A librarian friend of mine recently expressed some surprise at the fact that a library system would spend almost $140,000 to upgrade their ILS software, when the vendor is known to be hostile to its customers and not actually very good with new development on their products. The short answer is that it's easier to upgrade than to think. Especially when an "upgrade" will be seen as easier than a "migration" to a different vendor's system (note: open ILS platforms like Evergreen and Koha may be read as being different vendors for the sake of convenience). In fact, when an ILS vendor discontinues support for a product and tells its customers that they have to migrate to another product if they want to continue to purchase support, it is the rare library that will take this opportunity to re-examine all its options and decide to migrate to a different vendor's product.
A simple demonstration of this thinking, on a scale that most of us can imagine, is what happened when my partner and I decided that it was time to replace the windows in our house several years ago. There are a couple of things you need to know about replacing the windows in your house, if you've never done this before:
- Most normal folks replace the windows in their house over the course of several years, doing two or three windows every year or two. If one is replacing the huge bay window in the living room, then that might be the only window that one does that year. Windows are expensive enough that one can't really afford to do them all at once.

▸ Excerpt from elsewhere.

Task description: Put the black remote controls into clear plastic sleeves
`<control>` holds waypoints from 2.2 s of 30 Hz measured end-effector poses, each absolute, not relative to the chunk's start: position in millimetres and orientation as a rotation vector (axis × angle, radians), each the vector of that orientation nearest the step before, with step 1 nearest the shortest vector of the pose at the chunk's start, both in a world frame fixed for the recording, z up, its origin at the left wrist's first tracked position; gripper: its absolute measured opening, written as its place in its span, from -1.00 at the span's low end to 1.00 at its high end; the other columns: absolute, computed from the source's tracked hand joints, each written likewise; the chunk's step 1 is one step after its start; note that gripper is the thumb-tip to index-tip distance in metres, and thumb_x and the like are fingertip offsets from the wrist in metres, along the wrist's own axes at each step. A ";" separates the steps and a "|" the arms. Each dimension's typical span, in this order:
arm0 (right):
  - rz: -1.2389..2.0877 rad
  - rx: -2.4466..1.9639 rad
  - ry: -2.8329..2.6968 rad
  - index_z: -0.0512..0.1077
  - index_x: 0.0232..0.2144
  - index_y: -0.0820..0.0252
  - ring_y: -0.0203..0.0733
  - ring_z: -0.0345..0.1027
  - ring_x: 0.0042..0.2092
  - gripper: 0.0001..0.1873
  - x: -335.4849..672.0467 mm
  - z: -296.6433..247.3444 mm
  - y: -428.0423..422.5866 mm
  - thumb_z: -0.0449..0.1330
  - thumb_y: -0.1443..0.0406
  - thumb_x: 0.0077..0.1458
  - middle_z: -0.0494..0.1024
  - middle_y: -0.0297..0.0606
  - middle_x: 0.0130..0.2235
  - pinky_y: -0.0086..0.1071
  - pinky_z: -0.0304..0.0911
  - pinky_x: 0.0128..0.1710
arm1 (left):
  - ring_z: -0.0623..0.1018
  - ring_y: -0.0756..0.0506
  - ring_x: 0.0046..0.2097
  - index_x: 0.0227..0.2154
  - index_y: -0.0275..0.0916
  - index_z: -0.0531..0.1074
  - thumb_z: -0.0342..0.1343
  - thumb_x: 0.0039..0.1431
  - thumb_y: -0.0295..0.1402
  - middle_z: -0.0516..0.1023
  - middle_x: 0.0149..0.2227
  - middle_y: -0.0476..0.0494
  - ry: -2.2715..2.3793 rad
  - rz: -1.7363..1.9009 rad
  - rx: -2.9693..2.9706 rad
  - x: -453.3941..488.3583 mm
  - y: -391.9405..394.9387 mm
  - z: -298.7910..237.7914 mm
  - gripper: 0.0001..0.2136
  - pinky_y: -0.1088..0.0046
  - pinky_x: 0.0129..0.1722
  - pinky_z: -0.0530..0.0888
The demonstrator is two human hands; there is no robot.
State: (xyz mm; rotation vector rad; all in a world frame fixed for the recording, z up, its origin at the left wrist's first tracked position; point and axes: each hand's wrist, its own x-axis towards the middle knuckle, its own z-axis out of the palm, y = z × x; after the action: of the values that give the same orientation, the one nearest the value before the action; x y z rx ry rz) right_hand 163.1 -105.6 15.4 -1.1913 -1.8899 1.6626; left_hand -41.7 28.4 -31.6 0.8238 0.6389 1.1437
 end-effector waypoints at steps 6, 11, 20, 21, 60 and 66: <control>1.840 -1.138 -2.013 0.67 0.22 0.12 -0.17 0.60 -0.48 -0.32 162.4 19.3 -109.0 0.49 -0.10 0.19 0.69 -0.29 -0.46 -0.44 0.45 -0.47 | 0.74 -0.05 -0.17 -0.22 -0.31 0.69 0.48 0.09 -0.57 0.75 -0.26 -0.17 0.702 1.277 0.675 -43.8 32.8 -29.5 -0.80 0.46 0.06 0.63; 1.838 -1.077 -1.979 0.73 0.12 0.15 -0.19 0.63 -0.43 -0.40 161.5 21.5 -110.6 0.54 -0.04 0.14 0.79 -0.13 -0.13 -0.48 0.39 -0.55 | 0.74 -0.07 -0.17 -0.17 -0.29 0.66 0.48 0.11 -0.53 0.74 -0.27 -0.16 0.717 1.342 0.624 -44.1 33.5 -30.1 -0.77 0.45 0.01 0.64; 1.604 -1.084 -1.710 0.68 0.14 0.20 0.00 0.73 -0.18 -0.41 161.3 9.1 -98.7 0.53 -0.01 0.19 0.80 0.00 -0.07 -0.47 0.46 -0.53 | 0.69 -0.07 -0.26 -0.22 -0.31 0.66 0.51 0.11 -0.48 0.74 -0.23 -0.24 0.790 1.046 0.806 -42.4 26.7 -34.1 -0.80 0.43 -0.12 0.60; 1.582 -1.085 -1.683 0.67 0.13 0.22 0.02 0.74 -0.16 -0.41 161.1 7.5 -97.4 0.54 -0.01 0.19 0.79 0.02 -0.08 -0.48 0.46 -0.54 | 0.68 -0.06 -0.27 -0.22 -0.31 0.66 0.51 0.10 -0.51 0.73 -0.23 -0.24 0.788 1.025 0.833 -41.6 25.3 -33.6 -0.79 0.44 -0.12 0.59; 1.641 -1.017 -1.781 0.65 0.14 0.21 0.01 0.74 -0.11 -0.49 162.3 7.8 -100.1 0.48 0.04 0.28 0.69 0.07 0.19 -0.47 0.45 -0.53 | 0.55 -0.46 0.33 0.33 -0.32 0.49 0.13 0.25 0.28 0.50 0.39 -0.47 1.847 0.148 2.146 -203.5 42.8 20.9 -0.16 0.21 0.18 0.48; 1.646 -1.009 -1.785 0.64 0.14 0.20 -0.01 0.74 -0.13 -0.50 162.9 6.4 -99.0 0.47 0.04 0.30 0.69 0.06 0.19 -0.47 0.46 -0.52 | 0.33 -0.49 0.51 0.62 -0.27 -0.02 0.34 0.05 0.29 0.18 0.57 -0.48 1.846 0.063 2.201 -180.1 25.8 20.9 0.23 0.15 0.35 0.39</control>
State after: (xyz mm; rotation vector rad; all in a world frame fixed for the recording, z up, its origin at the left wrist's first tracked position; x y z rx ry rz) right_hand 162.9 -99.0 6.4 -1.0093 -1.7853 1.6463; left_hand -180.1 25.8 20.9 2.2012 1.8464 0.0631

- Windows are fungible. For the most part, one company's windows look exactly like another company's. Unless you're working hard at getting a particular colour of flashing on the outside of the window, nobody looking at your house from the sidewalk would notice that the master bedroom window and the livingroom window were made by different companies.
Like any responsible homeowners, we called several local window places, got quotations from three or four of them for the windows we wanted replaced that year, made our decision about which vendor we were going to use for the first round of window replacements, and placed an order. A month or so later, on a day that the weather was going to be good, a crew from the company arrived, knocked big holes in the front of our house to take out the old windows and install the new ones.
A couple of years went by, and we decided it was time to do the next couple of windows, so my partner, who was always far more organized about this sort of thing that me, called three or four window companies and asked them to come out to get quotations for the work.
At least one of the vendors declined, and another vendor did come out and give us a quote but he was very surprised that we were going through this process again, because normally, once a householder has gone through the process once, they tend to use the same window company for all the windows, even if several years have passed, or if the type of work is very different from the earlier work (such as replacing the living room bay window after a couple of rounds of replacing bedroom windows).
In general, once a decision has been made, people tend to stick with that plan. I think it's a matter of, "Well, I made this decision last year, and at the time, this company was good, so they're probably still good," combined, perhaps, with a bit of thinking that changing vendors in mid-stream implies that I didn't make a good decision earlier.
And there is, of course, always the thought that it's better to stick with the devil you know that the one you don't.